__What to work on__:
Make an exact reproduction of all the data.
##############################
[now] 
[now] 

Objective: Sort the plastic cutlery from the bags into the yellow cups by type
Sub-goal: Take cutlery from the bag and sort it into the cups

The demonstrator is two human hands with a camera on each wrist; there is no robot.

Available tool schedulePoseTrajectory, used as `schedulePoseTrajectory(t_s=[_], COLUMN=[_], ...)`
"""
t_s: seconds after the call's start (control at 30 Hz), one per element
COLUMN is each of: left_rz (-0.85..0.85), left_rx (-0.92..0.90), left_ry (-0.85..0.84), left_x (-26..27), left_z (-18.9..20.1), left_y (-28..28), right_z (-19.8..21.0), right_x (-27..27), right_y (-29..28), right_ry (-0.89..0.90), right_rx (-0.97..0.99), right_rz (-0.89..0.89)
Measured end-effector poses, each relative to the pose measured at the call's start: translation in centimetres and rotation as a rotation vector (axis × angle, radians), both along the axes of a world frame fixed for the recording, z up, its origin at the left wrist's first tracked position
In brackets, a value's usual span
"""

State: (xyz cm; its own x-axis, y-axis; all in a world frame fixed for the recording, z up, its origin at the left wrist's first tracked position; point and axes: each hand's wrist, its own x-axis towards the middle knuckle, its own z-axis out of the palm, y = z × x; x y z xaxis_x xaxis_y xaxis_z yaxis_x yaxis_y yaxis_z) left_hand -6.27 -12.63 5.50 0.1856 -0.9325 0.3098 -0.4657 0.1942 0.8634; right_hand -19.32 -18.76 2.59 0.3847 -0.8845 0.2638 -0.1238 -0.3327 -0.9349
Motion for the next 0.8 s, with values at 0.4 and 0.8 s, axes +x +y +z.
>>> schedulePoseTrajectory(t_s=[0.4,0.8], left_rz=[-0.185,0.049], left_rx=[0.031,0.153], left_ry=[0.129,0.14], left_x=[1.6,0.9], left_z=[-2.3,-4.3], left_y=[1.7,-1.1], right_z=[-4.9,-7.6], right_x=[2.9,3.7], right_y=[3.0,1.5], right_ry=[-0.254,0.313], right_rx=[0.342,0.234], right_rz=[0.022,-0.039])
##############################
__Solution to this exercise__:
[now] 
[now] 

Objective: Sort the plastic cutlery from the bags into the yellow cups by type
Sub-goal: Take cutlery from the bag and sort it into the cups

The demonstrator is two human hands with a camera on each wrist; there is no robot.

Available tool schedulePoseTrajectory, used as `schedulePoseTrajectory(t_s=[_], COLUMN=[_], ...)`
"""
t_s: seconds after the call's start (control at 30 Hz), one per element
COLUMN is each of: left_rz (-0.85..0.85), left_rx (-0.92..0.90), left_ry (-0.85..0.84), left_x (-26..27), left_z (-18.9..20.1), left_y (-28..28), right_z (-19.8..21.0), right_x (-27..27), right_y (-29..28), right_ry (-0.89..0.90), right_rx (-0.97..0.99), right_rz (-0.89..0.89)
Measured end-effector poses, each relative to the pose measured at the call's start: translation in centimetres and rotation as a rotation vector (axis × angle, radians), both along the axes of a world frame fixed for the recording, z up, its origin at the left wrist's first tracked position
In brackets, a value's usual span
"""

State: (xyz cm; its own x-axis, y-axis; all in a world frame fixed for the recording, z up, its origin at the left wrist's first tracked position; point and axes: each hand's wrist, its own x-axis towards the middle knuckle, its own z-axis out of the palm, y = z × x; x y z xaxis_x xaxis_y xaxis_z yaxis_x yaxis_y yaxis_z) left_hand -6.27 -12.63 5.50 0.1856 -0.9325 0.3098 -0.4657 0.1942 0.8634; right_hand -19.32 -18.76 2.59 0.3847 -0.8845 0.2638 -0.1238 -0.3327 -0.9349
Motion for the next 0.8 s, with values at 0.4 and 0.8 s, axes +x +y +z.
>>> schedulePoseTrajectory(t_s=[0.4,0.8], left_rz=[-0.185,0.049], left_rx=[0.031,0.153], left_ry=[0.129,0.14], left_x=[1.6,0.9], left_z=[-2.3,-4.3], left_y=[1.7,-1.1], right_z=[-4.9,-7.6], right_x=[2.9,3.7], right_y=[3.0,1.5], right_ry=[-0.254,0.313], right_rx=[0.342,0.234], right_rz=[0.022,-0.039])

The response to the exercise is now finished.